AIM OF THE TASK: Restate the data below word for word, omitting pictures.

DATA PROVIDED:
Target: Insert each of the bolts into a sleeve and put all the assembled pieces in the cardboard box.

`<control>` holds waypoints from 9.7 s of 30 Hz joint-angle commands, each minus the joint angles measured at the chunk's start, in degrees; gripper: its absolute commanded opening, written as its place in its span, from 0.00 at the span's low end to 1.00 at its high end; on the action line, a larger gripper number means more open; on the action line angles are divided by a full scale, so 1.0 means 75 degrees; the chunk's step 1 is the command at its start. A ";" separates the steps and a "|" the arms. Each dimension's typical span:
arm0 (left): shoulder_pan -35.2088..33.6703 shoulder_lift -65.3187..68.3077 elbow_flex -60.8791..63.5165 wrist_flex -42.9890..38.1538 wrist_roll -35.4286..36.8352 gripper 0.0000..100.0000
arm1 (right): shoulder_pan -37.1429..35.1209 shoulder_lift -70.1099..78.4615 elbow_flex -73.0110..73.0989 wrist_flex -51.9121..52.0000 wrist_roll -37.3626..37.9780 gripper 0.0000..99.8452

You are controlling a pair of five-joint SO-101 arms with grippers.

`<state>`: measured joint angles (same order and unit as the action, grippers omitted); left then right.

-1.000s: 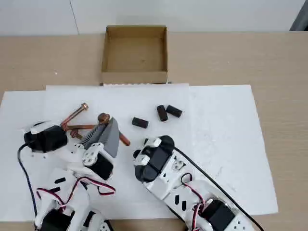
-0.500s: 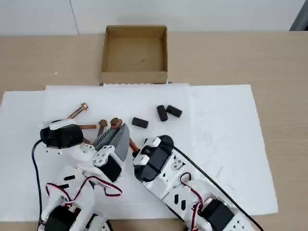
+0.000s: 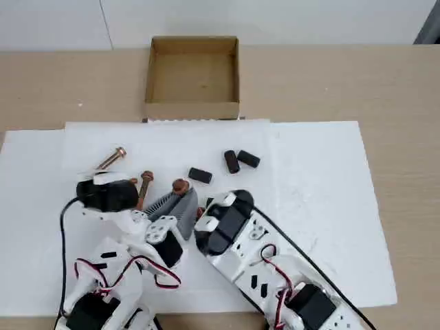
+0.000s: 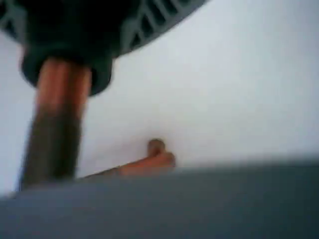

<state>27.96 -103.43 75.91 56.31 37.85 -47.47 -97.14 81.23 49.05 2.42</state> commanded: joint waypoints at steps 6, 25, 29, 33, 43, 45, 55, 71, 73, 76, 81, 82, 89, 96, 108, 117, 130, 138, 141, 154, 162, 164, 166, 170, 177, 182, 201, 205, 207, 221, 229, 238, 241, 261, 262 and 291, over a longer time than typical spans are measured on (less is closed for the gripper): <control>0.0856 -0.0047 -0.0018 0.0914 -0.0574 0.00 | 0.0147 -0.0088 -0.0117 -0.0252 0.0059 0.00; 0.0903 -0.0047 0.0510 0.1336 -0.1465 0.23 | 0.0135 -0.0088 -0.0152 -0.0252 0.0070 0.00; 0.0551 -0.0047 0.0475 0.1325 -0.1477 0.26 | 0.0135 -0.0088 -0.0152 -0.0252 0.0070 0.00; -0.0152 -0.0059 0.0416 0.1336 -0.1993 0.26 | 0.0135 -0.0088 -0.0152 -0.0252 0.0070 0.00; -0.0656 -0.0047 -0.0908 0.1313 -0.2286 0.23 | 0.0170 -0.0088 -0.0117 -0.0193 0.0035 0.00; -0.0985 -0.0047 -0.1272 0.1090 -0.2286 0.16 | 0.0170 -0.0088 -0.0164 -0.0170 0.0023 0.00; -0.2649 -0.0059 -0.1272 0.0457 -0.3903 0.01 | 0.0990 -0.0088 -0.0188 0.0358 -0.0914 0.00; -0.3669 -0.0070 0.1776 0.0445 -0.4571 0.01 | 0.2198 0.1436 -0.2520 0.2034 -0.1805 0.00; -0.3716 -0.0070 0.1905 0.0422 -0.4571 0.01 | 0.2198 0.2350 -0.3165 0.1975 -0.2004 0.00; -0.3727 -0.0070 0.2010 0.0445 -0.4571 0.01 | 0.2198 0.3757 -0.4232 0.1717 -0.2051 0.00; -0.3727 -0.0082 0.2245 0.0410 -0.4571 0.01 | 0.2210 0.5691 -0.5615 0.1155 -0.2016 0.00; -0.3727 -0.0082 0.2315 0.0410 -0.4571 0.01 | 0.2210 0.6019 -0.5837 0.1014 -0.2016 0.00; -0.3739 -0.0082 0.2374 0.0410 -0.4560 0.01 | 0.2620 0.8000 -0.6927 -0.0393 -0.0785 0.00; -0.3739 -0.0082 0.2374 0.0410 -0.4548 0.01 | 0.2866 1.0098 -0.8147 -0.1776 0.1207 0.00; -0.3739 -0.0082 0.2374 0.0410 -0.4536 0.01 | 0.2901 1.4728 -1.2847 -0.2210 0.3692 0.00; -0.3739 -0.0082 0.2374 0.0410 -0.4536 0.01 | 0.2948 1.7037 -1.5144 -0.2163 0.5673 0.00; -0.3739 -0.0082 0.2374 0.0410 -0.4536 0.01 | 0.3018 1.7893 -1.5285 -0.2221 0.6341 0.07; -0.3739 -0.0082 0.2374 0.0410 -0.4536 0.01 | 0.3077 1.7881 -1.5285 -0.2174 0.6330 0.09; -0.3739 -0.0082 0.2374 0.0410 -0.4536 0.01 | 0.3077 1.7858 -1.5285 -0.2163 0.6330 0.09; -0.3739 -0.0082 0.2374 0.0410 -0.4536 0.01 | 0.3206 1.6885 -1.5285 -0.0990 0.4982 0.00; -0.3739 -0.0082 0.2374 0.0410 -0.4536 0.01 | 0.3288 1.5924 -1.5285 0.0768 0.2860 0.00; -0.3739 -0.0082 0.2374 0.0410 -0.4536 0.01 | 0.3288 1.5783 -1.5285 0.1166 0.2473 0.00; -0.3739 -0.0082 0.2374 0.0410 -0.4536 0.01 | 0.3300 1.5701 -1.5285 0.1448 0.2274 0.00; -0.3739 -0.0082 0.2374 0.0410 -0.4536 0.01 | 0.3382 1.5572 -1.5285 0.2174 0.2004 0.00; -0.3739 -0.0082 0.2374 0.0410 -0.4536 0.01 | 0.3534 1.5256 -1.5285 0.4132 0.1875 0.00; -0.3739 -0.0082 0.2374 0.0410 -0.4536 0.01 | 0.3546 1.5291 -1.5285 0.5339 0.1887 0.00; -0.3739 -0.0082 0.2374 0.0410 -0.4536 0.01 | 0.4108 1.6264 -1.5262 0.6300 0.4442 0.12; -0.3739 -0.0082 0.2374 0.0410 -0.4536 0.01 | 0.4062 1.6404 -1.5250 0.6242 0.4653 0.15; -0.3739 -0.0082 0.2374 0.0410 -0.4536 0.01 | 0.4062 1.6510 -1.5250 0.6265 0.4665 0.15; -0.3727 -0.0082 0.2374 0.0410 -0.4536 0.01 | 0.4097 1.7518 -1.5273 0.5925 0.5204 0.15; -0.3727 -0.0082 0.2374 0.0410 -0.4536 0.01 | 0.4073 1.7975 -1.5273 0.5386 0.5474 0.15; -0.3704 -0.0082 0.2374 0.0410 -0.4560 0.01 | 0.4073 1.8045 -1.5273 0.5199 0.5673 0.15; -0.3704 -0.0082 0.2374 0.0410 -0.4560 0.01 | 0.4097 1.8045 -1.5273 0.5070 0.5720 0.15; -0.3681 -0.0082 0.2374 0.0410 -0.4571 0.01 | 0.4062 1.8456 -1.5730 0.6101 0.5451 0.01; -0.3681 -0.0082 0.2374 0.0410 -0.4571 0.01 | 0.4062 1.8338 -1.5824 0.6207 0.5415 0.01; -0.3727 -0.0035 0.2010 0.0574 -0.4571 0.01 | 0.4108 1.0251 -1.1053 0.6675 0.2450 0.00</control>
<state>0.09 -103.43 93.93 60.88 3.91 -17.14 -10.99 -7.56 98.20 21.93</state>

WRITTEN RESPONSE:
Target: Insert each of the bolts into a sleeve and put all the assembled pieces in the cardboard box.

`<control>` holds waypoints from 9.7 s of 30 Hz joint-angle commands, each minus the joint angles measured at the chunk's start, in degrees; gripper: its absolute commanded opening, written as its place in its span, from 0.00 at the span's low end to 1.00 at its high end; on the action line, a larger gripper number means more open; on the action line angles are divided by a full scale, so 1.0 means 75 degrees; the chunk's step 1 is the command at its start. A ";" separates the steps and a "|" the arms. Each dimension's typical span:
arm0 (left): shoulder_pan -35.2088..33.6703 shoulder_lift -65.3187..68.3077 elbow_flex -60.8791..63.5165 wrist_flex -42.9890..38.1538 wrist_roll -35.4286..36.8352 gripper 0.0000..100.0000
arm1 (right): shoulder_pan -37.1429..35.1209 shoulder_lift -70.1099..78.4615 elbow_flex -73.0110..73.0989 wrist_flex -51.9121..52.0000 wrist_roll -37.3626..37.9780 gripper 0.0000..99.8452

You are controlling a pair of five-joint SO-101 arms with grippers.

`<state>`: measured joint angles (same order and unit as the action, grippers omitted); left then right.

-1.000s: 
-0.500s: 
+0.000s: 
+0.000s: 

<state>27.96 -103.43 75.91 56.31 37.85 -47.47 -97.14 81.23 49.05 2.42</state> commanded: joint waypoints at steps 6, 25, 29, 33, 43, 45, 55, 71, 73, 76, 81, 82, 89, 96, 108, 117, 130, 138, 141, 154, 162, 164, 166, 170, 177, 182, 201, 205, 207, 221, 229, 238, 241, 261, 262 and 291, over a longer time than typical spans are measured on (less is closed for the gripper): <control>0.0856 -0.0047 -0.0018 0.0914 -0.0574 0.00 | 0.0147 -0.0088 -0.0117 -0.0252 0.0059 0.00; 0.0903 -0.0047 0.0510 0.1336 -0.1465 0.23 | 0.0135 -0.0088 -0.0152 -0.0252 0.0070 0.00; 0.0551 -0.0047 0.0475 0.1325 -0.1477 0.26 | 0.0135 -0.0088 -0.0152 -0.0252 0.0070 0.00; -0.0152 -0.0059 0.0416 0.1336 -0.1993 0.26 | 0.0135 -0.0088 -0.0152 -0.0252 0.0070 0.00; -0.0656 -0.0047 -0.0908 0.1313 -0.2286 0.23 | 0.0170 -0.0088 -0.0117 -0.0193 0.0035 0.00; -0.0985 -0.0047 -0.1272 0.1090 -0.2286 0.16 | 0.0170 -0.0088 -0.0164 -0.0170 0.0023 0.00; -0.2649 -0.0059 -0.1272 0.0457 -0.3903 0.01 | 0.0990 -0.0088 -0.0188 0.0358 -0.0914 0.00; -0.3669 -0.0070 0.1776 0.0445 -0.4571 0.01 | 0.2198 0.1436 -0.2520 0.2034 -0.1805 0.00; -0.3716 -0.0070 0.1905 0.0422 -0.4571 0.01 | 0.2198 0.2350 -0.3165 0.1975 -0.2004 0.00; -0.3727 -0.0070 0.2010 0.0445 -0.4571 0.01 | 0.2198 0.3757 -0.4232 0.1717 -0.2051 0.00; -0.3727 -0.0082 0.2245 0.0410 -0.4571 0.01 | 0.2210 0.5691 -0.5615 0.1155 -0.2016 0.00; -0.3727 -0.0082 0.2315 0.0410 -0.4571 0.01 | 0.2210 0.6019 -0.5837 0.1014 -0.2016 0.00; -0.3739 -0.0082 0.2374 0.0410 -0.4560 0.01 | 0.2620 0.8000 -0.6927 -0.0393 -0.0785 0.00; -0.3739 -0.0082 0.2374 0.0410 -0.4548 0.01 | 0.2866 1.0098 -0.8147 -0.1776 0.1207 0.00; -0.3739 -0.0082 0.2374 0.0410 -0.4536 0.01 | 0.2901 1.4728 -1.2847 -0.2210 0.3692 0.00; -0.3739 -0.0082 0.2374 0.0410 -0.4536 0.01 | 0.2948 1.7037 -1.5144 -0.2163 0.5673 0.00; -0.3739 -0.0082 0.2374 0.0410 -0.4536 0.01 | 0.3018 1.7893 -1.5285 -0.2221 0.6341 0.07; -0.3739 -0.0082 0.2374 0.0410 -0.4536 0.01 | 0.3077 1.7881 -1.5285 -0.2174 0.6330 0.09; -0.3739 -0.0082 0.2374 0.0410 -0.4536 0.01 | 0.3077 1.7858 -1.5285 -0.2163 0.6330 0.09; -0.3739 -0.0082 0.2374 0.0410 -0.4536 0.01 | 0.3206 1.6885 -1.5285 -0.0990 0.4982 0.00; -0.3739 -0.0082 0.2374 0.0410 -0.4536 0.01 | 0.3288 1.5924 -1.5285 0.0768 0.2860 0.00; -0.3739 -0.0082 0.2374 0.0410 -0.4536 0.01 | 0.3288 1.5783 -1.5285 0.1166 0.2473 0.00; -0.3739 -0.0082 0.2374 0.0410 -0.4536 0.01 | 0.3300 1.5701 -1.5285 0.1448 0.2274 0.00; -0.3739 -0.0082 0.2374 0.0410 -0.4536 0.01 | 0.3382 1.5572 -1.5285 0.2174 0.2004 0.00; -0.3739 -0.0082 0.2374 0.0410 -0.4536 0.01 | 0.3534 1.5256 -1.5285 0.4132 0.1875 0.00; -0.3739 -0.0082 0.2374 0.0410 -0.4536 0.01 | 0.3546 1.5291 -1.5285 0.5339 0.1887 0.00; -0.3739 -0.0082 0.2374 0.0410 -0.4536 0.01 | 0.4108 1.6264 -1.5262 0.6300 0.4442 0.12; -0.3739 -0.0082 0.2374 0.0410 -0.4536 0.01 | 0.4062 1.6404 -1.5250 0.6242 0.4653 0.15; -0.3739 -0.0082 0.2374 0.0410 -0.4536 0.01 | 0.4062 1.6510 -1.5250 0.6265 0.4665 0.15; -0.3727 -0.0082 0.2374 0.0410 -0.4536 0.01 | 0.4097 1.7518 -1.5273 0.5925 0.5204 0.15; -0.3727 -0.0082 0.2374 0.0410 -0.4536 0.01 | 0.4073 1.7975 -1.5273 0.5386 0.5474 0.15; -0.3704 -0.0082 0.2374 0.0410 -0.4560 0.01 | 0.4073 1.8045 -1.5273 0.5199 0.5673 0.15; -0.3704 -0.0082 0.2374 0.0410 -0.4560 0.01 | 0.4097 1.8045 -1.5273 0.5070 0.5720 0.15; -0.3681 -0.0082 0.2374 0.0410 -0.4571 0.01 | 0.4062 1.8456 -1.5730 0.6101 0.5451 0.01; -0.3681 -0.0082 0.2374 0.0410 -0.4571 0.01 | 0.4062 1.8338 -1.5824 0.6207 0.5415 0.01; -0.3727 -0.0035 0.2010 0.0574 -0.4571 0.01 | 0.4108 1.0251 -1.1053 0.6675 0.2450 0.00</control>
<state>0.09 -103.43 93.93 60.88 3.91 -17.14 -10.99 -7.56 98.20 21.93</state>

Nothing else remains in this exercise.